Книги по астрономии — это разочарование для самоучки. Созвездия нельзя увидеть, а воображение приструнить: вместо лучников и весов — смешные профили, лесные пейзажи и незнакомые символы. Ребенку ближе видение американских индейцев или древних китайцев, которые выглядывали не застывшие неуверенные фигуры, а движение животных на небе, их мультипликационное перетекание из одних звезд в другие.

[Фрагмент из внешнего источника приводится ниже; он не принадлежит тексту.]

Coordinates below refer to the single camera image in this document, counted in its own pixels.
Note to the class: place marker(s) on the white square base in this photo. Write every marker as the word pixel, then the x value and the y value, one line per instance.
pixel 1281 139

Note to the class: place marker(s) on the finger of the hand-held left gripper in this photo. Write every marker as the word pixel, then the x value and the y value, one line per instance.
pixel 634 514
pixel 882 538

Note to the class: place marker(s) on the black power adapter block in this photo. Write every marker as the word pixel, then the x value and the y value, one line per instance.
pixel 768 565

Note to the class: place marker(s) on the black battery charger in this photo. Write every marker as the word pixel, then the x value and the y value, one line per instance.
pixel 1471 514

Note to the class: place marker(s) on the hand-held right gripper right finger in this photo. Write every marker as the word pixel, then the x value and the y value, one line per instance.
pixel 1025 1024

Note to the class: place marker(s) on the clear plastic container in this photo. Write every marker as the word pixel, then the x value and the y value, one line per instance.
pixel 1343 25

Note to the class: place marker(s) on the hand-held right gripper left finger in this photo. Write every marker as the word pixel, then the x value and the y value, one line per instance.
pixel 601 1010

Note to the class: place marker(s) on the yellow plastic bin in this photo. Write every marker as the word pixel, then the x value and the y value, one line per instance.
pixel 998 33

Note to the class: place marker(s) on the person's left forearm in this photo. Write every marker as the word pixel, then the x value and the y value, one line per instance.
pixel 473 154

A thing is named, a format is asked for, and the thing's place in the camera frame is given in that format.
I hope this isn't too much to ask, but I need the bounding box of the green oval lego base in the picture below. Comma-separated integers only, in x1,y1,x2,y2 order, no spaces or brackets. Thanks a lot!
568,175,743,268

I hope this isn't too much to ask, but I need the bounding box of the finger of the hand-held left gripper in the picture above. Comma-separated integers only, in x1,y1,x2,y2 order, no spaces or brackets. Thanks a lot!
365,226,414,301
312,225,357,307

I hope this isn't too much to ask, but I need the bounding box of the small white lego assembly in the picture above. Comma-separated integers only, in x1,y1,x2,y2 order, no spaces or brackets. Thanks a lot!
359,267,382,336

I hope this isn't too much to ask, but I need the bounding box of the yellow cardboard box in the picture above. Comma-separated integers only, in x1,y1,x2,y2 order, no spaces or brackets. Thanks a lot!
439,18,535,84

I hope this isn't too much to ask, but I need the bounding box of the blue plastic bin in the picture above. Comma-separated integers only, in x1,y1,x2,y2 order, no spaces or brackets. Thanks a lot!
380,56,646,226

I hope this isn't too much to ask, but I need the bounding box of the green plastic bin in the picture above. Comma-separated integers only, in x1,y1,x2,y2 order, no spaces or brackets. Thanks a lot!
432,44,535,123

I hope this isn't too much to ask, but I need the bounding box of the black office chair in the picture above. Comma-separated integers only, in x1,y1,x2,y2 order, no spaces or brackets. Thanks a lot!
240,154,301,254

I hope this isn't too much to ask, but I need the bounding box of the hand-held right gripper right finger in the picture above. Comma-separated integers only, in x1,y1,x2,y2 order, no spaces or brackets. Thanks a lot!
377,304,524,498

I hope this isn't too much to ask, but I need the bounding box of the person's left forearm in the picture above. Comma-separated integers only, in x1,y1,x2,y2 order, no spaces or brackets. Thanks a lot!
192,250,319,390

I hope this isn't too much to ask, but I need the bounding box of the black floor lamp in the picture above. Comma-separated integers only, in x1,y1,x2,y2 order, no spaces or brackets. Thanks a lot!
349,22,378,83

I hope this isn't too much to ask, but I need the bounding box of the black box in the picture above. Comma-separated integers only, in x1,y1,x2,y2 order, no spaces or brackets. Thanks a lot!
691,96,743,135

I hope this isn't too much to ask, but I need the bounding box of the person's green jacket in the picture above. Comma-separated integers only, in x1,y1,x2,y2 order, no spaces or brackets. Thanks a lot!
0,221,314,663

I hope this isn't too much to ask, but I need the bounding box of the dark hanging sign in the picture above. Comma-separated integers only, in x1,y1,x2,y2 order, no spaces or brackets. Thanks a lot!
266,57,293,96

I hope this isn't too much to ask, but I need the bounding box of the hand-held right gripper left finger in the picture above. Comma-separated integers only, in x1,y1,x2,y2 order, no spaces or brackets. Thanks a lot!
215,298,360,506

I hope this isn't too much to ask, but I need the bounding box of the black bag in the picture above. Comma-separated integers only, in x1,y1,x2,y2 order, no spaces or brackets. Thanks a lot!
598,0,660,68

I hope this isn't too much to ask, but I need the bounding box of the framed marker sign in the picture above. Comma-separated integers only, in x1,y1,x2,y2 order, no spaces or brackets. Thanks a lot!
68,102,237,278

Венера навсегда потеряла отголосок той тайны, за которой лежит чудо полного знания: ведь самой красивой назвали самую очевидную звезду, которая вместе с тем сильно уступает двум другим светилам!
Я никогда не любил демонстрировать свои знания ради призрачного вознаграждения. Мне не верилось в ценность школьной оценки, как и в ценность любого условного антуража, который только мешает откровенному счастью или хотя бы короткой нежной радости.
Большинство значительных для внешнего мира вещей не вызывают у меня никакого ажиотажа и погружают меня в унылое оцепенение, внутри которого я совершенно безопасно предаюсь своим тайным подвигам. Мое счастье действительно герметично, но только потому, что я не хочу поучать с его помощью и тем более не хочу, чтобы оно заслужило какую-нибудь справедливую оценку. Неужели в наше счастье должны быть посвящены посторонние? Это нонсенс — оценивать звезды на вес золота.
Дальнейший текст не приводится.